Desde hace tiempo, con este mismo titular y en diferentes épocas y medios de comunicación social (MCS), he comentado la lamentable realidad de nuestra literatura, como un reclamo en memoria de tantos grandes escritores ya fallecidos y con reconocimiento a quienes todavía seguimos en la tarea creativa, a pesar de lo ingrato del medio.
La tradición literaria de El Salvador ha sido fecunda. Su historia, a partir del siglo XX, registra significativas cifras de poetas, escritores, periodistas, ensayistas, dramaturgos…, quienes con su obra han hecho trascender nuestra cultura, ya reconocida casi mundialmente.
Para evitar injustas omisiones, es preferible omitir nombres, pero ahí está su obra un tanto ignorada y, en la mayoría de los casos, viviendo su eternidad de olvido en las estanterías de las librerías nacionales (para decir solo unos cuantos: Francisco Gavidia, Claudia Lars, Salarrué, Pedro Geoffroy Rivas, Roque Dalton y tantos y tantos de antiguas y actuales generaciones).
También es imperativo mencionar el trabajo colectivo —durante décadas— de tantos movimientos o grupos literarios, lamentando siempre las involuntarias omisiones: Grupo Seis, Grupo Octubre, Círculo Universitario Oswaldo Escobar Velado, la Generación Comprometida, Los Cinco, Piedra y Siglo, La Cebolla Púrpura, la Asociación de Escritores Salvadoreños (AES), La Casa de Zacate, Comunidad de Escritores Salvadoreños (CES), Los Cinco Negritos, Vuelta de Hoja, Taller Francisco Díaz, La Quincena y una larga lista.
Desde mi niñez/adolescencia he sido asiduo lector. Me atraía —atrae— la buena literatura nacional, de las distintas épocas y géneros. Más bien, hasta competíamos en familia y entre escolares por una buena lectura. La cuestión era leer, leer con fruición y de manera sostenida. Libros y autores nacionales de calidad eran también favoritos, no solo para adquirir conocimientos, sino también para deleite del espíritu. Una bella manera de existir. Ahora, aquella grandeza de leer que significaba acercamiento a otros mundos —con apreciables excepciones— ya no es tal.

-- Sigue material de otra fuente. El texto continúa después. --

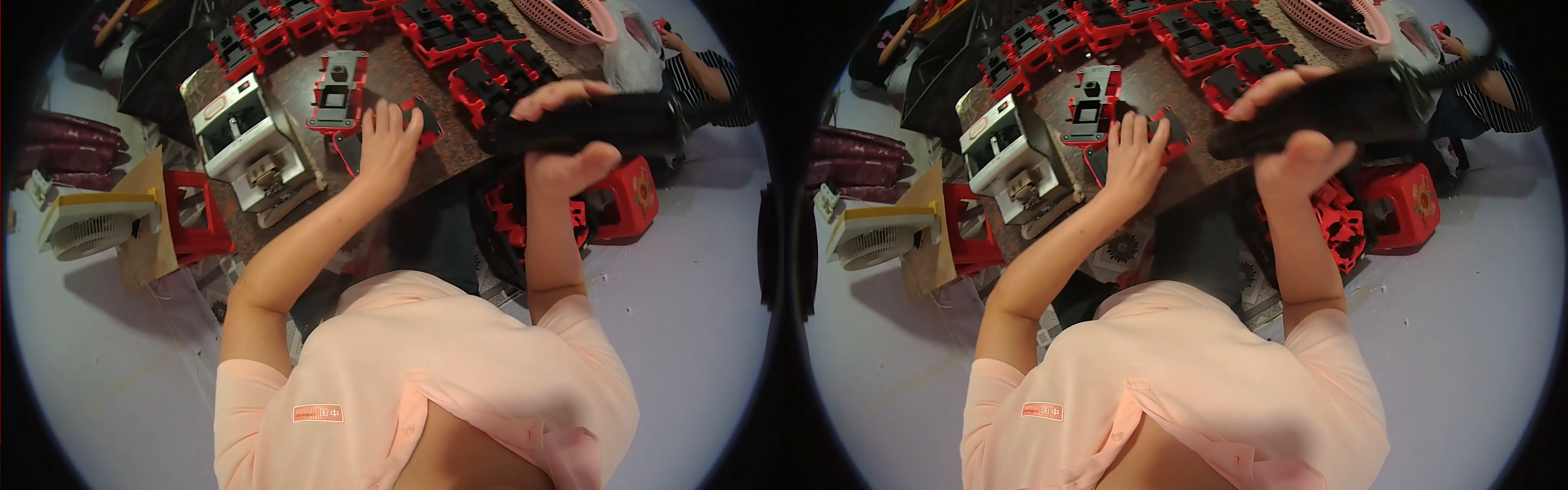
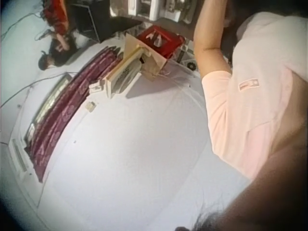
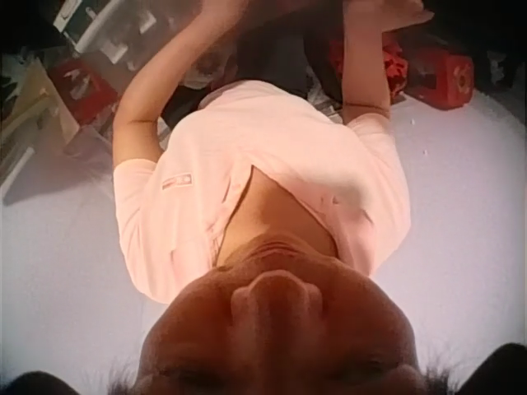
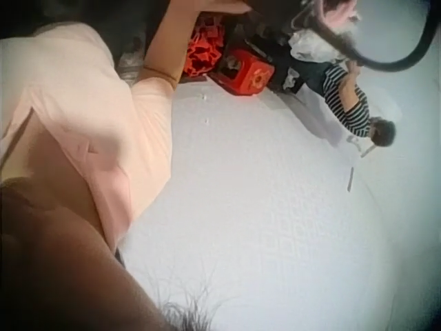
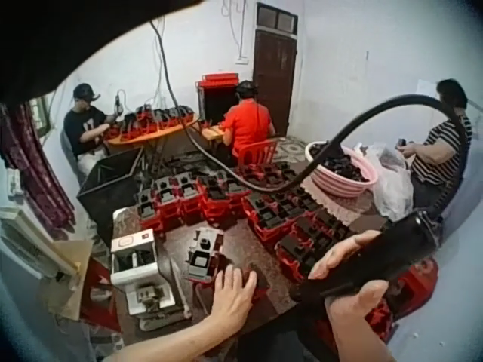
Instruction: The person attaches black plastic components to red plastic housings with screws using an electric screwdriver.
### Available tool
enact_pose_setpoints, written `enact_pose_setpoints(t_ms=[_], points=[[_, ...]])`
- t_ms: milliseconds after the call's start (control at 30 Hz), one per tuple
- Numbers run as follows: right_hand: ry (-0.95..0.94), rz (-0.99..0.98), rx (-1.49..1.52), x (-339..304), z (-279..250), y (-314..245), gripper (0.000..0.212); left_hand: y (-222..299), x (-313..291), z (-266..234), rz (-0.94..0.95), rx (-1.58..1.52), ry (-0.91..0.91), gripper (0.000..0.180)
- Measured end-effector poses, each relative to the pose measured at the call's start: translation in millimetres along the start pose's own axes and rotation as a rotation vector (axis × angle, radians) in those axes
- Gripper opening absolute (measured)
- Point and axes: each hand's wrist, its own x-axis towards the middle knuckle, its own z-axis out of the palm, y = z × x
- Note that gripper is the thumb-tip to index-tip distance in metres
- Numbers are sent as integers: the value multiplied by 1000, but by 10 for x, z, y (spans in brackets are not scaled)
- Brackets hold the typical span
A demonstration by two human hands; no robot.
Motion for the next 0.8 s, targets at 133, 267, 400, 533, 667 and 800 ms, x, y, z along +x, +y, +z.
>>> enact_pose_setpoints(t_ms=[133, 267, 400, 533, 667, 800], points=[[111, 29, -198, 37, -395, -319, 90, 342, 543, 108, 157, -62, -15, 72], [60, 3, -103, 36, -529, -335, 87, 857, 944, 501, 365, -264, 166, 68], [-22, -32, -11, -18, -597, -368, 92, 954, 932, 753, 375, -218, 127, 34], [-28, -57, 4, 2, -664, -364, 93, 810, 480, 387, 511, -352, 114, 24], [-56, -8, 104, 3, -401, -191, 95, 386, -270, -108, 602, -485, -31, 33], [-17, 208, -122, -144, 277, 7, 95, -228, -980, -744, 525, -485, -221, 38]])
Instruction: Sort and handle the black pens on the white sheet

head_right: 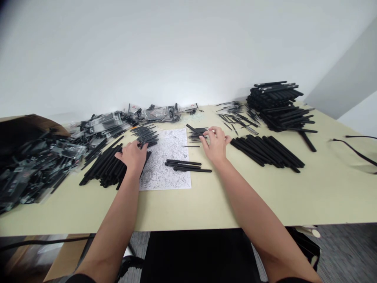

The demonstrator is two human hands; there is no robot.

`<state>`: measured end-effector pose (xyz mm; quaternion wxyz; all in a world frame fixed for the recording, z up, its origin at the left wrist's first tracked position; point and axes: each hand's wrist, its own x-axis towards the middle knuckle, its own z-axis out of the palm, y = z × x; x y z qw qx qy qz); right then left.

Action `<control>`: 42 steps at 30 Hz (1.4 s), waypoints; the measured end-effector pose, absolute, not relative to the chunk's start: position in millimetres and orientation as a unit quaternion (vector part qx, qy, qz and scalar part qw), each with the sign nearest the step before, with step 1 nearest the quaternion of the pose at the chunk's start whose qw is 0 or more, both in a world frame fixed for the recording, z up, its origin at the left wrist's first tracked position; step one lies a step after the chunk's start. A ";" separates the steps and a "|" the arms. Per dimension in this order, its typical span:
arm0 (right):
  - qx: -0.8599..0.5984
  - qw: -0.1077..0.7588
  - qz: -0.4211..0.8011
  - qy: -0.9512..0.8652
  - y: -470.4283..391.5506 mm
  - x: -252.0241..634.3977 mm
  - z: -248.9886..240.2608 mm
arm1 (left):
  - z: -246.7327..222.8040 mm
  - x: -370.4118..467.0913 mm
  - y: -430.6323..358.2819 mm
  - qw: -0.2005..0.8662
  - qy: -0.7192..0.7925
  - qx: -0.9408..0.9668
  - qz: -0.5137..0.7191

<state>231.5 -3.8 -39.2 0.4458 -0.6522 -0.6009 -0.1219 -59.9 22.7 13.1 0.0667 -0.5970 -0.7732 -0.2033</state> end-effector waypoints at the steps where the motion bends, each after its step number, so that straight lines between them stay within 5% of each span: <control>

También era importante el periodismo literario que contribuía al desarrollo sociocultural del país. Durante muchos años leímos con fruición las páginas literarias de los principales periódicos: Filosofía, Arte y Letras de «El Diario de Hoy»; Revista Dominical de «La Prensa Gráfica» y Sábados de «Diario Latino», coordinadas por prestigiosos escritores, como Luis Mejía Vides, José Enrique Silva, Juan Felipe Toruño, Quino Caso, Serafín Quiteño, Ricardo Trigueros de León…
Pero aquellas páginas fueron suprimidas, sin duda porque la literatura no les era —es— rentable. Hoy, los espacios son acaso remedo de aquellas páginas, por no dejar de poner algo que parezca cultural. Delito de lesa cultura.
Para el escritor hay esfuerzo, sacrificios, desvelos que pocos conocen y comprenden, pero también, a cambio, mucha satisfacción. Con ligeras excepciones, los libros salvadoreños publicados por las más recientes generaciones, y que aparecen en los rincones menos visibles de algunas librerías, son creatividad, esfuerzo editorial y promoción de sus propios autores.
Publicar un libro es una quijotada. Autopublicar es desgaste integral. El dicho popular «repicar, oficiar la misa y pasar la balanza», para significar que alguien realiza todas las actividades (proceso) de un proyecto, parece ser una constante que define la labor del escritor salvadoreño, quien —salvo mínimas excepciones— para dar a conocer su obra la crea, se autopublica y se va por el mundo, casa por casa, de amigo en amigo, para poder promoverla y resarcir un poco la inversión que hizo en la imprenta.
Y si —por esos milagros, en este caso inexistentes— el escritor lograra recuperar el total de lo desembolsado, ¿quién le reconocerá la creatividad, el talento, los servicios, la redacción a veces de años y, lo más grave, el esfuerzo personal para la divulgación y promoción de su libro?
Publicar un buen libro es un trabajo de especial importancia para el país; por lo tanto, siendo ese aporte muy significativo, recibir respaldo oficial no es simple necesidad, sino innegable derecho.
Todo lo anterior es tan solo una parte de las grandezas y miserias de la literatura y de los escritores salvadoreños en su patriótico afán de promover la cultura, alimento espiritual de los pueblos.